The agreement should specify the territory for which the distributor will be responsible. Subject to the laws governing the territory, the agreement should state whether the distributor has the exclusive right to sell the products in the territory. It should also set out the term of the agreement and the circumstances under which it renews.
There should be provisions explaining the initial price the distributor will pay for the goods and the amount of notice which the supplier must give before it raises its prices. Many states require the distributor to post its prices at a fixed time before they become effective. If the supplier does not give the distributor sufficient warning of a price change, the distributor could be caught with a filed price that substantially reduces its margins. In addition, the agreement should lay out the terms of payment. Keep in mind that federal law forbids consignment sales. If the payment terms offered to the distributor are too generous, the TTB may determine that it is the structural equivalent of a consignment sale. Although 30 days is generally deemed safe, there is no set maximum number of days. See Industry Circular 2022-1. The distributor should be allowed to set the prices it will charge retailers. However, there may be a provision in the agreement which allows the supplier to consult with the distributor on that issue.
The agreement should address the obligations of the parties to advertise the brand. Will the supplier provide point of sale advertising? What efforts, if any, will the distributor undertake to advertise the brand?
The agreement should also address the supplier’s intellectual property. The supplier should grant the distributor the right to use its trademarks and trade dress in connection with the sale of the products. When the agreement is terminated, the rights to use that intellectual property should be limited to that which is necessary to wind down the relationship between the parties. The supplier should indemnify the distributor against infringement claims from third parties. The distributor should agree that as between the supplier and it, the distributor will make no claim of ownership of the intellectual property.
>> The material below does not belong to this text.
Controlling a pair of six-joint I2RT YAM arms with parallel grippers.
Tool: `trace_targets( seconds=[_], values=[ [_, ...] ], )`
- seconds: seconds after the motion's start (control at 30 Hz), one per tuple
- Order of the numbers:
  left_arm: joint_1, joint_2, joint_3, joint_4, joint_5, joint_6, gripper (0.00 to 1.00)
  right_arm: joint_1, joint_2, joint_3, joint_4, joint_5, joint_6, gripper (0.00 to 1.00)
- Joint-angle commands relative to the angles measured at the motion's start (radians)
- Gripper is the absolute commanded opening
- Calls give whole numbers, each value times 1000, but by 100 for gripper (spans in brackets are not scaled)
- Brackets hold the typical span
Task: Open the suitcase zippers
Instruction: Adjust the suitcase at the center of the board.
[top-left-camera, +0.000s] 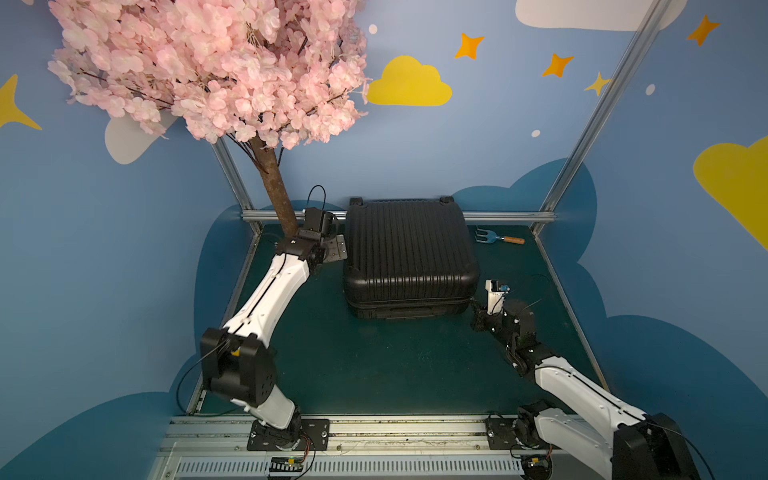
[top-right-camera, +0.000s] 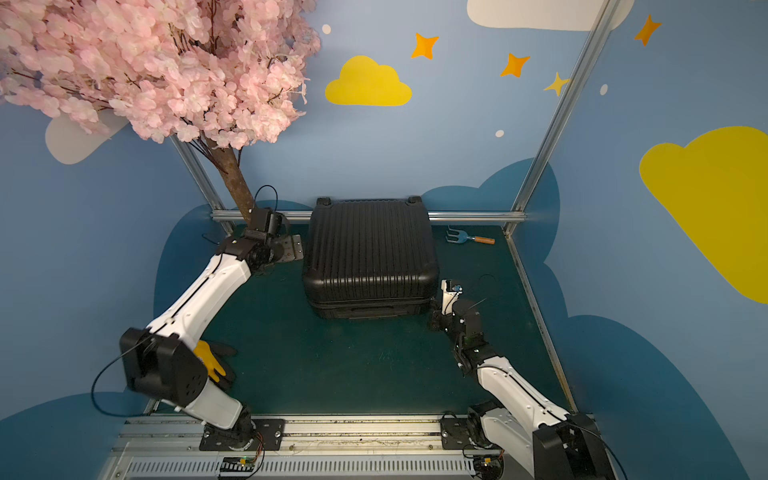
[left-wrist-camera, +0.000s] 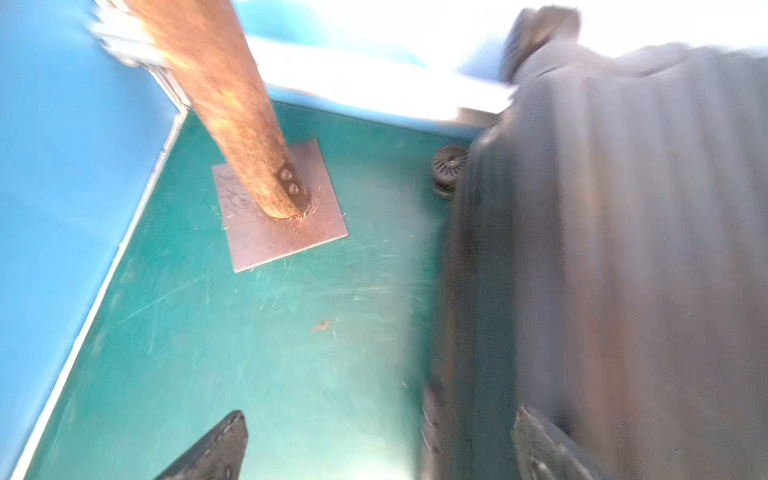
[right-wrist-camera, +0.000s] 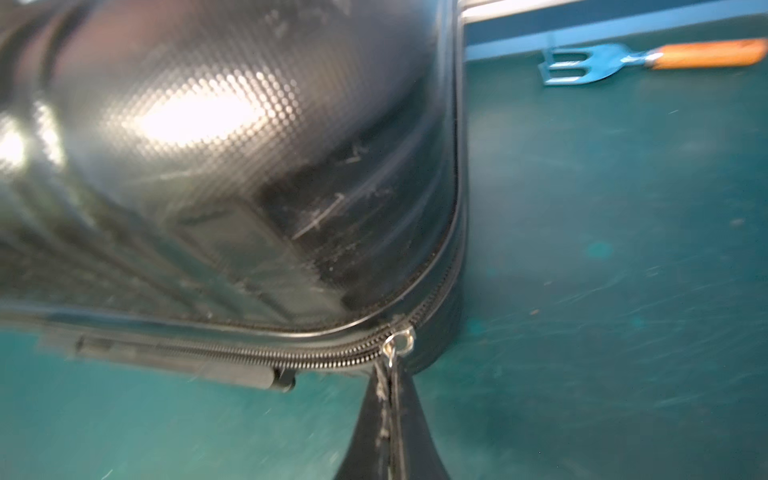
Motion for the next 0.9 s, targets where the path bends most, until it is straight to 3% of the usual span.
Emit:
trace_targets(
  seconds=[0.0,0.1,0.2,0.37,0.53,0.87],
  values=[
    [-26,-120,-72,-64,135,-121,100,83,-44,17,-60,21,71,0],
    [-143,-268,-217,-82,104,-291,100,195,-36,34,-96,106,128,0],
    [-260,-436,-415,-34,77,-562,100,318,-5,60,-93,198,159,0],
    [-412,-506,-613,-21,85,-926,100,462,44,106,-105,291,210,0],
    [-467,-411,-715,218,104,-1058,95,514,45,113,-116,328,213,0],
    [-496,-97,-600,384,94,-1165,88,560,16,132,-169,364,204,0]
  ],
)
The parties should agree upon the circumstances under which a party may terminate the agreement. Must the supplier pay a termination fee? Are there specific grounds upon which the agreement can be terminated? Will the agreement contain performance standards? If so, how will they be set? Keep in mind that the price at which the distributor purchases the goods is a key factor in determining the price at which it will be sold to retailers, which in turn is a key factor in determining how saleable the goods will be.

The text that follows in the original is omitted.